Only the first of these “building blocks” involves reducing the rate at which a fossil fuel-fired power plant emits CO2 while it is generating electricity. The other three involve simply reducing the use of fossil-fueled plants with higher CO2 emission rates, either by reducing the demand for power or by substituting power from lower-generating sources. The fact that EPA is looking to reduce emissions by limiting the use of certain power plants is likely to be one of the central points of contention regarding EPA’s proposal.

EPA justifies this approach by asserting that a “standard of performance” need not be based on the performance of individual regulated sources, and instead can be applied across a collection of sources, possibly including sources that are not subject to regulation under section 111(d). Section 111(a) provides that a “standard of performance” must reflect “the best system of emission reduction which … the Administrator determines has been adequately demonstrated.” EPA maintains that the statute imposes no constraint on the type of “system” that may serve as the basis for an emissions standard. The only requirement, according to EPA, is that the “system” reduces the emissions of the affected sources.[23] Thus, the “system” may include “anything that reduces emissions, ranging from add-on controls applied to the affected sources’ smokestacks to control emissions, to measures that replace production or generation at the affected sources and thereby reduce emissions from those sources.”[24] EPA therefore reads the phrase “standard of performance for any existing source” to include the possibility of reducing or eliminating the use of that source and replacing it with a source of a different type.

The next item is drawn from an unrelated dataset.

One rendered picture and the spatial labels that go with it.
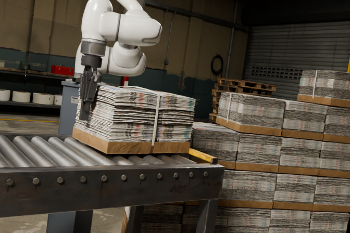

While discussed at length in the proposed rule’s preamble and technical support documents, EPA’s “building blocks” are not spelled out in the proposed regulation. Instead, EPA opens the door to their use by the states through a proposed definition of “emission standard” that tracks its broad reading of what may constitute a “system of emission reduction.” EPA’s proposes that, for purposes of this rule, an “emission standard” would include any requirement that applies to entities other than fossil fuel-fired generating units “that has the effect of reducing utilization of one or more affected sources, thereby avoiding emissions from such sources, including, for example, renewable energy and demand-side energy efficiency measures requirements.”[25] However, the proposed rule would require that the resulting emission reductions are “quantifiable, non-duplicative, permanent, verifiable, and enforceable.”[26]

State-Specific Goals

EPA’s proposed state-specific goals are expressed as an emission rate – a specific number of pounds of CO2 emitted for each megawatt-hour (MWh) of electricity generated by “affected electric generating units” (EGUs) – steam generating units, integrated gasification combined cycle (IGCC) facilities, and stationary combustion turbines.[27] The combined result of every state achieving these goals would be about a 30 percent reduction in CO2 emissions nationwide, compared to 2005. But while the state goals are aimed at achieving a relatively uniform result, the proposed emission rates vary substantially state to state. The lowest proposed is for the State of Washington, at 215 pounds of CO2 per MWh. The highest is for North Dakota, at 1783 pounds of CO2 per MWh.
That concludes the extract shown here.